En revanche nous sommes les champions de la démagogie et du cadeau électoraliste. Quand j’ai découvert qu’on allait « subventionner » les gens qui font réparer leurs vêtements, j’ai cru défaillir. Non que la tâche soit noble, réparer plutôt que jeter, au siècle du développement durable, parfait ! Mais subventionner une aiguille et du fil ? Si encore on subventionnait les entreprises qui se lancent dans la réparation, je pourrais comprendre. Ce serait un investissement. A quand la subvention à ceux qui respireront qu’une fois sur 2, ne tireront la chasse qu’une fois par jour, marcheront sur 1 pied pour moins user les chaussures ??? 

Là encore, nous avons failli à notre mission, l’impôt ne peut plus justifier qu’on l’augmente si il ne sert même plus à construire l’avenir, élever socialement. Pourquoi diable, récompenser et maintenir un tel système ?! 

La dernière question qui reste concerne la rentabilité de nos impôts et leur injustice (justice). Et là, on sombre dans la dépression la plus totale. On prive les communes de taxe d’habitation ? Elles se rattrapent sur la taxe foncière. Sans aucun bénéfice pour la qualité de vie des citoyens. Anne Hidalgo qui conserve la palme des mesures stupides, décidait récemment que l’augmenter de 18, 20 ou 30%, était tout à fait légitime, pour continuer à abîmer « sa ville », qu’elle a défiguré et dénaturé depuis 10 ans. Les plus pauvres en feront les frais. Comme toujours. Estrosi ne peut pas avoir son TGV ? On vote une taxe sur l’immobilier, de 1€ par mètre carré, pour le financer. Il est vrai que la construction et l’immobilier se portent à merveille, et que rien n’est trop cher pour se faire réélire à vie.

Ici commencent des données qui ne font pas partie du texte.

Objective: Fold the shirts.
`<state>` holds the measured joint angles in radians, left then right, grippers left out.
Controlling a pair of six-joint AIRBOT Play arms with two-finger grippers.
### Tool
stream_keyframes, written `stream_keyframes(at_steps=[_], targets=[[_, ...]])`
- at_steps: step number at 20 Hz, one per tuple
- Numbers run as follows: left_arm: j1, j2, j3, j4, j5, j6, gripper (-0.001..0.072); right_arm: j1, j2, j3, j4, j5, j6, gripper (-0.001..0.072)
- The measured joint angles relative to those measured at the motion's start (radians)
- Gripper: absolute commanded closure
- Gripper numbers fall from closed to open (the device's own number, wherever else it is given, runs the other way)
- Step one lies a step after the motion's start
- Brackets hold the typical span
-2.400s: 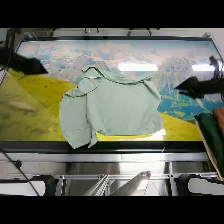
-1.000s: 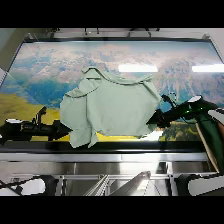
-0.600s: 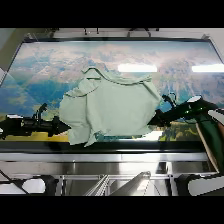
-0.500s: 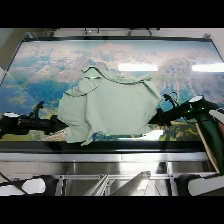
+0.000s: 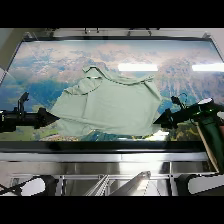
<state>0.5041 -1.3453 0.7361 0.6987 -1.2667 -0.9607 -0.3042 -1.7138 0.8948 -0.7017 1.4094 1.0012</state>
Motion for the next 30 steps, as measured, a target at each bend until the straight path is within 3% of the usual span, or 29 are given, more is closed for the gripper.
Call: stream_keyframes(at_steps=[1,2,3,6,9,12,16,18,21,26,30], targets=[[0.002,-0.008,0.0,0.004,-0.013,-0.002,0.0684,-0.002,0.0,-0.015,0.008,0.0,-0.01,0.0398],[0.003,-0.013,0.001,0.007,-0.019,-0.005,0.0684,-0.003,0.002,-0.032,0.011,0.003,-0.027,0.0478],[0.003,-0.017,0.001,0.008,-0.023,-0.005,0.0684,-0.004,0.002,-0.047,0.019,0.006,-0.039,0.0695],[0.005,-0.023,0.002,-0.005,-0.038,-0.007,0.0684,-0.005,0.002,-0.076,0.032,0.016,-0.069,0.0694],[0.006,-0.003,0.039,-0.111,-0.135,0.012,0.0686,-0.006,0.015,-0.082,0.092,0.07,-0.104,0.0693],[0.015,0.093,0.142,-0.308,-0.272,0.031,0.0684,-0.027,0.132,-0.056,0.281,0.194,-0.129,0.0692],[0.096,0.286,0.335,-0.697,-0.372,0.039,0.0684,-0.108,0.449,0.013,0.63,0.255,-0.156,0.0692],[0.176,0.374,0.424,-0.885,-0.389,0.043,0.0683,-0.165,0.642,0.069,0.791,0.202,-0.159,0.0692],[0.295,0.48,0.527,-1.086,-0.397,0.046,0.0684,-0.246,0.915,0.148,0.903,0.035,-0.165,0.0692],[0.365,0.46,0.771,-1.221,-0.42,0.053,0.0683,-0.326,1.21,0.217,0.832,-0.258,-0.166,0.0692],[0.264,0.342,0.916,-1.018,-0.421,0.018,0.0684,-0.328,1.213,0.224,0.664,-0.273,-0.113,0.0693]])
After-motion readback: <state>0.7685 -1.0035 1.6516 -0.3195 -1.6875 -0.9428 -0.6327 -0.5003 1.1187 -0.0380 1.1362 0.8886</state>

L’impôt peut être légitime si l’État l’investit dans l’avenir de son pays. Quand il privilégie l’investissement sur la dépense. Prenez l’exemple récent de l’intelligence artificielle. L’État annonçait à Vivatech, qu’il allait créer des clusters pour doper cette industrie d’avenir, qui décidera de qui domine le monde demain, pour un investissement total de… 500M d’euros ! A peine de quoi faire vivre 3 mois une société comme OpenAI, mère de ChatGPT. De qui se moque-t-on ? 

Ainsi, notre système social, qui est une trappe à pauvreté, sous prétexte de redistribution, une solution contre l’amour du travail, et notre système fiscal, qui demeure une machine à punir et récompenser la médiocrité plutôt que d’affronter les réformes douloureuses nécessaires pour rendre à nouveau performants nos institutions de santé et d’éducation, ne remplissent plus aucune des missions qui permettraient de comprendre leur poids et justifier leur maintien. 

C’est pourquoi, nous pouvons retourner à notre conversation du café du commerce et lamenter, brocarder, moquer, voire insulter ces dirigeants, qui depuis 30 ans, peut-être plus, ont détruit toute raison de croire en l’action de l’État, et de constater que l’aggravation de la dette, le sacrifice des générations futures condamnées à son paiement, la dégradation de tout ce que cette dette aurait dû continuer à financer au profit de l’excellence et de l’opportunité pour tous, impose une seule conclusion. Le podium sur lequel nous remontons, est bien celui des ânes, le bûcher de notre modèle et nous aurions bien tort de ne pas nous en plaindre.